B<Available Options:>

=over 4

=item * port

A port or socket to connect to if you do not wish to use the
unix domain socket at F</tmp/clamd>. If the socket has been
setup as a TCP/IP socket (see the C<TCPSocket> option in the
F<clamav.conf> file), then specifying in a number will cause Clamd
to use a TCP socket.

Examples:

  my $clamd = Clamd->new(); # Default - uses /tmp/clamd socket
  
  # Use the unix domain socket at /var/sock/clam
  my $clamd = Clamd->new(port => '/var/sock/clam');
  
  # Use tcp/ip at port 3310
  my $clamd = Clamd->new(port => 3310);

Note: there is no way to connect to a clamd on another machine.
The reason for this is that clamd can only scan local files,
so there would not be much point in doing this (unless you
had NFS shares). Plus if you are using TCP/IP clamd appears
to bind to all adaptors, so it is probably insecure.

=item * find_all

By default clamd will stop at the first virus it detects. This
is useful for performance, but sometimes you want to find all
possible viruses in all of the files. To do that, specify a
true value for find_all.

Examples:

  # Stop at first virus
  my $clamd = Clamd->new();
  my ($file, $virus) = $clamd->scan('/home/bob');
  
  # Return all viruses
  my $clamd = Clamd->new(find_all => 1);
  my %caught = $clamd->scan('/home/bob');

=cut

sub new {
    my $class = shift;
    my (%options) = @_;
    $options{port} ||= '/tmp/clamd';
    $options{find_all} ||= 0;
    return bless \%options, $class;
}

=head2 ping()

Pings the clamd to check it is alive. Returns true if it is
alive, false if it is dead. Note that it is still possible for
a race condition to occur between your test for ping() and
any call to scan(). See below for more details.

=cut

sub ping {
    my $self = shift;
    my $response;
    eval {
        my $conn = $self->_get_connection();
        print $conn "PING\n";
        $response = $conn->getline;
        1 while (<$conn>);
        $conn->close;
    };
    $response = '' unless defined $response;
    chomp($response);
    return $response eq 'PONG';
}

=head2 scan($dir_or_file)

Scan a directory or a file. Note that the resource must be
readable by the user clamd is running as.

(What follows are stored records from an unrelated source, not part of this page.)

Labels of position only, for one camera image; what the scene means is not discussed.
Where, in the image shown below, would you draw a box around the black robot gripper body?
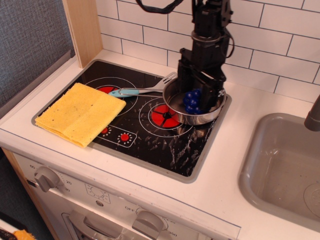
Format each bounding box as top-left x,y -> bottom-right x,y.
178,34 -> 230,84

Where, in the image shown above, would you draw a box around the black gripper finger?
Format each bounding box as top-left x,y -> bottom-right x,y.
177,65 -> 203,93
199,80 -> 224,113

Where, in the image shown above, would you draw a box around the blue toy grapes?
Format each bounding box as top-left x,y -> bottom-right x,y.
183,89 -> 203,115

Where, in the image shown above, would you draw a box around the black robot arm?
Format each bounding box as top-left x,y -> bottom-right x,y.
178,0 -> 233,115

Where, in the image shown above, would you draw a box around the black toy stove top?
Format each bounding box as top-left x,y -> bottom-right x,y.
32,60 -> 232,183

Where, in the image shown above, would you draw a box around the stainless steel pan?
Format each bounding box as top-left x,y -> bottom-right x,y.
110,73 -> 227,126

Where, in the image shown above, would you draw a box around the grey plastic sink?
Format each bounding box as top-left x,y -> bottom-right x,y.
239,113 -> 320,232

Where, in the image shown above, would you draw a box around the grey faucet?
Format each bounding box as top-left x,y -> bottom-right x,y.
304,95 -> 320,132

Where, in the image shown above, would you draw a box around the yellow folded cloth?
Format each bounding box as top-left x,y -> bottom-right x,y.
35,83 -> 126,148

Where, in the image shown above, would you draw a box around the grey right oven knob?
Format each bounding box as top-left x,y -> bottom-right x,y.
132,210 -> 165,240

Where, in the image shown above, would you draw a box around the grey oven knob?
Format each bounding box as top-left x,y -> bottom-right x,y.
132,210 -> 165,240
34,166 -> 60,193

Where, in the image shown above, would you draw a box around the white toy oven front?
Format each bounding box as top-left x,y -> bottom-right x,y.
13,154 -> 240,240

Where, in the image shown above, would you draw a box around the grey left oven knob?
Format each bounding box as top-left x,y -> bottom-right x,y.
34,166 -> 60,193

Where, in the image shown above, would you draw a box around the orange object bottom left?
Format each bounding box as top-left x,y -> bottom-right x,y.
12,230 -> 36,240

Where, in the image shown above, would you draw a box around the grey spatula blue handle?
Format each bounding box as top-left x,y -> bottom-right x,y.
108,72 -> 178,98

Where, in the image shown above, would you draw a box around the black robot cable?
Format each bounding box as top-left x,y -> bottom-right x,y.
134,0 -> 187,15

Returns a hash of C<< filename => virusname >> mappings.

If we cannot connect to the clamd backend for any reason, an
exception will be thrown.

If clamd encounters an error (for example it cannot read a
file) then it will throw an exception. If you wish to
continue in the presence of errors, you will need to pass
an option to scan() as follows:

  $clamd->scan($dir, { RaiseError => 0 });

=cut

sub scan {
    my $self = shift;
    if ($self->{find_all}) {
        return $self->_scan('SCAN', @_);
    }
    return $self->_scan_shallow('SCAN', @_);
}

=head2 rawscan($dir_or_file)

Same as scan(), but does not scan inside of archives.

=cut

sub rawscan {
    my $self = shift;
    if ($self->{find_all}) {
        return $self->_scan('RAWSCAN', @_);
    }
    return $self->_scan_shallow('RAWSCAN', @_);
}

sub _scan {
    my $self = shift;
    my $cmd = shift;
    my $options = {};
    if (ref($_[-1]) eq 'HASH') {
        # Last param is options
        $options = pop(@_);
    }
    
    # Ugh - a bug in clamd makes us do every file
    # on a separate connection! So we will do a File::Find
    # ourselves to get all the files, then do each on
    # a separate connection to the daemon. Hopefully
    # this bug will be fixed and I can remove this horrible
    # hack.
    
    # Files
    my @files = grep { -f $_ } @_;
    
    # Directories
    foreach my $dir (@_) {
        next unless -d $dir;
        find( 
            sub {
                if (-f $File::Find::name) {
                    push @files, $File::Find::name;
                }
            }, $dir);
    }

    if (!@files) {
        die "You must specify a directory or file to scan";
    }
    
    my @results;
    foreach my $file (@files) {
        push @results, $self->_scan_shallow($cmd, $file, $options);
    }
    return @results;
}

sub _scan_shallow {
    # same as _scan, but stops at first virus
    my $self = shift;
    my $cmd = shift;
    my $options = {};
    if (ref($_[-1]) eq 'HASH') {
        # Last param is options
        $options = pop(@_);
    }
    $options->{RaiseError} = 1 unless exists($options->{RaiseError});
    $options->{ShowWarnings} = 1 unless exists($options->{ShowWarnings});
    my @dirs = @_;

    my @results;
    
    foreach my $file (@dirs) {
        my $conn = $self->_get_connection();
        print $conn "$cmd $file\n";
        
        while (my $result = $conn->getline) {
            chomp($result);
            if ($result !~ /^(.*): (.*)(ERROR|FOUND|OK)$/ and $options->{ShowWarnings}) {
                warn("Unrecognised line from clamd: $result\n");
            }
            my ($filename, $desc, $type) = ($1, $2, $3);
            if ($type eq 'ERROR' and $options->{RaiseError}) {
                die("Error processing $filename: $desc");
            }
            elsif ($type eq 'FOUND') {
                push @results, $filename, $desc;
            }
        }
    }
    return @results;
}

=head2 quit()

Sends the QUIT message to clamd, causing it to cleanly exit.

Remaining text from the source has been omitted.